I’ll be streaming some development from time to time on twitch.tv/AnarchyArcade so be sure to follow my Twitch channel if you want to be notified when the stream goes live!  Also, every Wednesday the stream will be live all day long as I play video games instead of working on development. :)

Anarchy Arcade Development: Weeks 2 & 3

Things got off to a slow start as development was delayed by nearly 4 days due to a hardware failure, but now everything is up and running again.

Once again development was focused on revamping the backend to support all the new features that will be thrown its way.  Most of the work done this week was aimed at the in-game Smartphone and how the player will interact with AArcade.

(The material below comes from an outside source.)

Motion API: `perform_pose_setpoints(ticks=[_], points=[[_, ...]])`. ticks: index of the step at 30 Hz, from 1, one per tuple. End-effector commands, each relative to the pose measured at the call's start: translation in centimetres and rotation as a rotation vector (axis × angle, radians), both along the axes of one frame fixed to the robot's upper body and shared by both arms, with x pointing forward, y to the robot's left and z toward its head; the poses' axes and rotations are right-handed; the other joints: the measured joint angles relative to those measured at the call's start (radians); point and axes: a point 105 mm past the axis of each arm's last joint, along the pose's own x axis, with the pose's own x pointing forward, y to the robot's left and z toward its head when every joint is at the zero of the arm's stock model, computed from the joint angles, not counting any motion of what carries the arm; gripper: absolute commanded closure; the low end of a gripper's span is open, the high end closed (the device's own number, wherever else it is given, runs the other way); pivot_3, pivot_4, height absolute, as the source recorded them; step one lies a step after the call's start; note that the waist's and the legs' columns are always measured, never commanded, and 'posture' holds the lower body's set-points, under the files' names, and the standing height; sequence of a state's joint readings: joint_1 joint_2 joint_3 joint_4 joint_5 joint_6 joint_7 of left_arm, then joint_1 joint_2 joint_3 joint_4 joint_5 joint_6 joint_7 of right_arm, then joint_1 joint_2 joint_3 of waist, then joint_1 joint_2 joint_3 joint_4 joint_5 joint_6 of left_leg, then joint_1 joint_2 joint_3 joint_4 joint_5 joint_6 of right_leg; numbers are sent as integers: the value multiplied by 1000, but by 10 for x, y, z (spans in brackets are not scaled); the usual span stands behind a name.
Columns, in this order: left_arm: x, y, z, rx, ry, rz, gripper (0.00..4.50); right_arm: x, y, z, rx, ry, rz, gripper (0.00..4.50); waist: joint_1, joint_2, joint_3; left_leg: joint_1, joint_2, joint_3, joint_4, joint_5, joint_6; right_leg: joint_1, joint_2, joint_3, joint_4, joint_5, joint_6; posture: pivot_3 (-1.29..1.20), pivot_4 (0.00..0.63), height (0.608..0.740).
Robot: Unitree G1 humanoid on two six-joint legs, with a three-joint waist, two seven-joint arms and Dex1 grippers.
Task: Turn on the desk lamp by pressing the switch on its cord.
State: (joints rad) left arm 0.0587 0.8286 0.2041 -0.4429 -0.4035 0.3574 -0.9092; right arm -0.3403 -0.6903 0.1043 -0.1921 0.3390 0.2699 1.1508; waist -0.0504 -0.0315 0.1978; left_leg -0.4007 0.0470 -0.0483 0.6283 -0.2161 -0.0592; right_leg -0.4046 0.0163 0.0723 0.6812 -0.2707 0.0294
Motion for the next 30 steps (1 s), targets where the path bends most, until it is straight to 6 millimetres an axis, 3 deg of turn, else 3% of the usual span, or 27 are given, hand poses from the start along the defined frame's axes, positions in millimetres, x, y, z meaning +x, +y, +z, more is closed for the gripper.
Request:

All menus will be displayed to the player via the in-game Smartphone.  This will keep the player completely immersed in their virtual world and also avoid some potential issues when it comes time to implement the Occulus Rift.  Generally, in-game virtual objects are much more natural on the Occulus Rift than fullscreen menus.  By displaying the menus on the screen of your in-game Smartphone being held right in your character’s virtual hands the immersion will be complete.  Of course, you will still have the option to display the menus fullscreen if you prefer.

One issue that the community raised about the prototype concerns improper aspect ratios on the screens of certain cabinets.  This problem was due to the fact that the internal screen resolution of the prototype was 720p widescreen, while some cabinets used a display screen that was portrait instead of widescreen.

To resolve this issue, in the Steam version the internal resolution can be switched between widescreen and portrait on-the-fly.  This fixes the issue affecting certain cabinet screens, but also prepares the UI for the all-new virtual Smartphone Apps that can be displayed on your in-game Smartphone in either portrait or landscape mode; just like a real Smartphone!

The design objective over the next couple of weeks will be to implement the new & improved spawning and data scraping systems into the Steam version of Anarchy Arcade.  This is where many aspects of the design are going to start coming together and connecting.  Sometimes spawning shortcuts requires data scrapers and OpenWith profiles.  Sometimes data scrapers require user interaction.  User interaction requires the Smartphone.  The Smartphone requires its own virtual operating system complete with both official & addon Apps, as well as its own JavaScript API for communicating between the Smartphone and the AArcade backend.

The groundwork for all these features is already in-place and over the next couple of weeks both the user experience & functionality of Anarchy Arcade will truly start to take shape.

As always, this first stages of developing a new version of this project are technical and don’t produce much eye-candy.  However, it is important to keep the interest of the community and the wonderfully functional free prototype SMARCADE: Anarchy Edition is the perfect tool for this job.

The prototype received a minor update last week to adapt to some Netflix changes and I will be announcing a new Screenshot Contest this weekend with some interesting prizes that the community should really enjoy.  Remember that the Steam version will not have a playable BETA until September, so in the mean time SMARCADE: Anarchy Edition is still being fully supported and I am still here to answer any questions that you have about it.

Keep an eye out for the upcoming Screenshot Contest, and as always I would love to hear your feedback; whether positive or negative.  Anarchy Arcade is something I am creating for the community, so it only makes sense that I make it in a way that you’ll enjoy!  Your feedback helps me do this.